Question: What does a boolean DTM mean?

In [6]:
import pandas
from sklearn.feature_extraction.text import CountVectorizer
countvec = CountVectorizer()

text_list = ['I like to eat broccoli and bananas', 'I ate a banana and spinach smoothie for breakfast.', 'Chinchillas and kittens are cute.', 'My sister adopted a kitten yesterday.']

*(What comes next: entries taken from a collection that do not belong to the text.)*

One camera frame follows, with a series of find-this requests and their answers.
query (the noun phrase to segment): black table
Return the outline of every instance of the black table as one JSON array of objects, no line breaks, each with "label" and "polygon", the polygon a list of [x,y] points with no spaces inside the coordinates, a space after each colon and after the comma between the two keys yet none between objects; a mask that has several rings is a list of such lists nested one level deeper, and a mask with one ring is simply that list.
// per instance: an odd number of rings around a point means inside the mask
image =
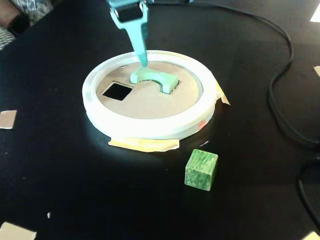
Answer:
[{"label": "black table", "polygon": [[[291,34],[295,62],[275,95],[292,124],[317,137],[320,23],[309,21],[318,1],[215,2]],[[295,187],[314,152],[282,134],[266,100],[288,59],[285,41],[221,9],[151,6],[147,46],[205,64],[232,104],[219,101],[201,132],[165,153],[108,146],[86,116],[87,74],[132,50],[104,1],[66,1],[0,51],[0,110],[18,110],[14,129],[0,130],[0,223],[37,231],[37,240],[291,240],[315,230]],[[219,155],[210,192],[184,185],[196,148]],[[309,175],[306,193],[320,214],[319,172]]]}]

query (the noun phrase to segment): black cable
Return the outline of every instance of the black cable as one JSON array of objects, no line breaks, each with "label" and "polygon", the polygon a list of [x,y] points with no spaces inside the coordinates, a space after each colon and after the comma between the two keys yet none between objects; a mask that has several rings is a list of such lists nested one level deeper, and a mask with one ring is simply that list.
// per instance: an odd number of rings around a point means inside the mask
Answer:
[{"label": "black cable", "polygon": [[279,105],[276,101],[275,95],[274,95],[274,91],[273,91],[273,87],[275,85],[275,83],[287,72],[287,70],[290,68],[293,60],[294,60],[294,48],[292,45],[292,40],[289,36],[289,34],[282,28],[280,27],[278,24],[274,23],[273,21],[263,17],[263,16],[259,16],[259,15],[255,15],[251,12],[248,11],[244,11],[244,10],[239,10],[230,6],[226,6],[226,5],[220,5],[220,4],[215,4],[215,3],[211,3],[211,2],[207,2],[207,1],[193,1],[189,4],[183,4],[178,2],[169,2],[169,1],[156,1],[154,3],[155,5],[167,5],[167,6],[194,6],[194,7],[208,7],[208,8],[219,8],[219,9],[224,9],[227,11],[231,11],[234,13],[238,13],[238,14],[242,14],[242,15],[246,15],[248,17],[254,18],[266,25],[268,25],[269,27],[271,27],[272,29],[274,29],[275,31],[277,31],[279,34],[281,34],[284,39],[287,42],[288,48],[289,48],[289,60],[284,64],[284,66],[282,66],[282,68],[272,77],[270,83],[269,83],[269,87],[268,87],[268,101],[269,101],[269,105],[270,105],[270,109],[271,112],[274,116],[274,118],[276,119],[277,123],[280,125],[280,123],[283,123],[296,137],[298,137],[301,141],[311,144],[313,147],[315,148],[319,148],[320,146],[320,141],[317,139],[311,139],[308,138],[306,136],[304,136],[302,133],[300,133],[297,129],[294,128],[294,126],[289,122],[288,119],[286,119],[286,117],[284,116],[284,114],[281,112]]},{"label": "black cable", "polygon": [[[220,4],[215,4],[215,3],[211,3],[211,2],[206,2],[206,1],[200,1],[200,0],[196,0],[193,1],[190,4],[181,4],[180,1],[178,2],[164,2],[164,1],[156,1],[155,2],[156,5],[175,5],[175,6],[195,6],[195,7],[209,7],[209,8],[220,8],[220,9],[224,9],[227,11],[231,11],[234,13],[238,13],[238,14],[243,14],[246,15],[248,17],[254,18],[266,25],[268,25],[269,27],[271,27],[272,29],[274,29],[275,31],[277,31],[278,33],[280,33],[285,41],[287,42],[288,48],[289,48],[289,60],[282,66],[282,68],[272,77],[269,86],[268,86],[268,102],[269,102],[269,106],[271,109],[271,112],[274,116],[274,118],[276,119],[277,123],[280,126],[280,122],[282,122],[283,124],[286,125],[286,127],[296,136],[298,137],[300,140],[302,140],[305,143],[311,144],[313,147],[316,148],[316,150],[320,151],[320,141],[318,139],[311,139],[308,138],[306,136],[304,136],[302,133],[300,133],[298,130],[296,130],[293,125],[286,119],[286,117],[283,115],[283,113],[281,112],[279,105],[275,99],[274,96],[274,91],[273,91],[273,87],[275,85],[275,83],[288,71],[288,69],[291,67],[292,62],[294,60],[294,48],[292,45],[292,41],[291,38],[289,36],[289,34],[279,25],[277,25],[276,23],[274,23],[273,21],[263,17],[263,16],[258,16],[255,15],[251,12],[248,11],[243,11],[243,10],[239,10],[230,6],[225,6],[225,5],[220,5]],[[308,161],[306,162],[302,167],[301,170],[296,178],[296,186],[297,186],[297,191],[299,193],[299,196],[301,198],[302,203],[304,204],[307,212],[309,213],[310,217],[312,218],[312,220],[314,221],[315,225],[318,227],[318,229],[320,230],[320,219],[317,216],[314,208],[312,207],[308,197],[306,196],[305,190],[304,190],[304,186],[303,186],[303,182],[302,182],[302,176],[303,173],[305,172],[306,169],[309,169],[315,165],[320,165],[320,155],[316,156],[314,160],[312,161]]]},{"label": "black cable", "polygon": [[303,205],[305,206],[307,212],[309,213],[310,217],[312,218],[314,224],[320,230],[320,218],[317,216],[315,209],[312,207],[312,205],[311,205],[311,203],[305,193],[305,189],[304,189],[304,185],[303,185],[303,181],[302,181],[302,177],[303,177],[304,172],[307,169],[314,167],[316,165],[320,166],[320,156],[315,157],[315,159],[312,161],[306,162],[302,166],[302,168],[300,169],[300,172],[296,178],[296,187],[297,187],[297,191],[299,193],[299,196],[300,196],[300,199],[301,199]]}]

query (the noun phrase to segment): red mark
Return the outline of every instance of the red mark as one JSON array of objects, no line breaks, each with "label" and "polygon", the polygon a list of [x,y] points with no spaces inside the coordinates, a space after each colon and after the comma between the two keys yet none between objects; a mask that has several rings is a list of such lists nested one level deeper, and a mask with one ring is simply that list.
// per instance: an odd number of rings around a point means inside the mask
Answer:
[{"label": "red mark", "polygon": [[205,120],[202,120],[201,122],[199,122],[199,124],[198,124],[198,130],[201,130],[205,125],[206,125]]}]

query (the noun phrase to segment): person's leg
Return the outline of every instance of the person's leg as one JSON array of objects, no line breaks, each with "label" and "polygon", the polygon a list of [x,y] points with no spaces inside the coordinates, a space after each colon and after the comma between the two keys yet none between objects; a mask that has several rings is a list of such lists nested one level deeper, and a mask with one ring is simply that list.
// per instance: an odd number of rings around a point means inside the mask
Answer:
[{"label": "person's leg", "polygon": [[20,14],[9,0],[0,0],[0,25],[8,28],[9,24]]}]

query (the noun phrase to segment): green cube
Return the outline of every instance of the green cube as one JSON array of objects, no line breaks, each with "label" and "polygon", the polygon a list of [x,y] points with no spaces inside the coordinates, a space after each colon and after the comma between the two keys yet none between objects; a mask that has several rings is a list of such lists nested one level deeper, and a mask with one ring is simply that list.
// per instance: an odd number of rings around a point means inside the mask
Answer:
[{"label": "green cube", "polygon": [[216,175],[218,155],[194,149],[185,166],[184,184],[210,191]]}]

dtm_df = pandas.DataFrame(countvec.fit_transform(text_list).toarray(), columns=countvec.get_feature_names())
dtm_df.astype(bool)
dtm_df

Unnamed: 0,adopted,and,are,ate,banana,bananas,breakfast,broccoli,chinchillas,cute,...,for,kitten,kittens,like,my,sister,smoothie,spinach,to,yesterday
0,0,1,0,0,0,1,0,1,0,0,...,0,0,0,1,0,0,0,0,1,0
1,0,1,0,1,1,0,1,0,0,0,...,1,0,0,0,0,0,1,1,0,0
2,0,1,1,0,0,0,0,0,1,1,...,0,0,1,0,0,0,0,0,0,0
3,1,0,0,0,0,0,0,0,0,0,...,0,1,0,0,1,1,0,0,0,1


In [7]:
#create a category vector, containing the labels for our labeled sentences
#add this to our dtm
dtm_df['cat_vector'] = ['f', 'f', 'a', 'a']
dtm_df

Unnamed: 0,adopted,and,are,ate,banana,bananas,breakfast,broccoli,chinchillas,cute,...,kitten,kittens,like,my,sister,smoothie,spinach,to,yesterday,cat_vector
0,0,1,0,0,0,1,0,1,0,0,...,0,0,1,0,0,0,0,1,0,f
1,0,1,0,1,1,0,1,0,0,0,...,0,0,0,0,0,1,1,0,0,f
2,0,1,1,0,0,0,0,0,1,1,...,0,1,0,0,0,0,0,0,0,a
3,1,0,0,0,0,0,0,0,0,0,...,1,0,0,1,1,0,0,0,1,a


In [8]:
#calculate the likelihood that each word occurs in each category
grouped = dtm_df.groupby('cat_vector').sum()/2
grouped

Unnamed: 0_level_0,adopted,and,are,ate,banana,bananas,breakfast,broccoli,chinchillas,cute,...,for,kitten,kittens,like,my,sister,smoothie,spinach,to,yesterday
cat_vector,Unnamed: 1_level_1,Unnamed: 2_level_1,Unnamed: 3_level_1,Unnamed: 4_level_1,Unnamed: 5_level_1,Unnamed: 6_level_1,Unnamed: 7_level_1,Unnamed: 8_level_1,Unnamed: 9_level_1,Unnamed: 10_level_1,Unnamed: 11_level_1,Unnamed: 12_level_1,Unnamed: 13_level_1,Unnamed: 14_level_1,Unnamed: 15_level_1,Unnamed: 16_level_1,Unnamed: 17_level_1,Unnamed: 18_level_1,Unnamed: 19_level_1,Unnamed: 20_level_1,Unnamed: 21_level_1
a,0.5,0.5,0.5,0.0,0.0,0.0,0.0,0.0,0.5,0.5,...,0.0,0.5,0.5,0.0,0.5,0.5,0.0,0.0,0.0,0.5
f,0.0,1.0,0.0,0.5,0.5,0.5,0.5,0.5,0.0,0.0,...,0.5,0.0,0.0,0.5,0.0,0.0,0.5,0.5,0.5,0.0


In [9]:
#Do the above calculation for each word in our test sentence
#we'll do the pre-processing in the variable assignment stage

test_sentence = 'my cute kittens like to eat bananas'
columns = test_sentence.split()
grouped_test = grouped[columns]
grouped_test

Unnamed: 0_level_0,my,cute,kittens,like,to,eat,bananas
cat_vector,Unnamed: 1_level_1,Unnamed: 2_level_1,Unnamed: 3_level_1,Unnamed: 4_level_1,Unnamed: 5_level_1,Unnamed: 6_level_1,Unnamed: 7_level_1
a,0.5,0.5,0.5,0.0,0.0,0.0,0.0
f,0.0,0.0,0.0,0.5,0.5,0.5,0.5


In [10]:
#calculate the likelihood that a word occurs in a sentence at all
dtm_df['kitten'].sum()/4

0.25

In [11]:
#apply naive bayes formula
#first create a new dataframe
new_grouped = grouped_test
for e in columns:
    new_grouped.loc['f', e] = grouped_test.loc['f',e] * ((2/4) / (dtm_df[e].sum()/4)) 
new_grouped.loc['f']

A value is trying to be set on a copy of a slice from a DataFrame

See the caveats in the documentation: http://pandas.pydata.org/pandas-docs/stable/indexing.html#indexing-view-versus-copy
  self._setitem_with_indexer(indexer, value)
A value is trying to be set on a copy of a slice from a DataFrame

See the caveats in the documentation: http://pandas.pydata.org/pandas-docs/stable/indexing.html#indexing-view-versus-copy


my         0.0
cute       0.0
kittens    0.0
like       1.0
to         1.0
eat        1.0
bananas    1.0
Name: f, dtype: float64

In [12]:
#sum likelihoods and divide by the number of words in the sentence
new_grouped.loc['f'].sum()/len(new_grouped.columns)

0.5714285714285714

If our cutoff is .50, this sentence would be classified into the "Food" category.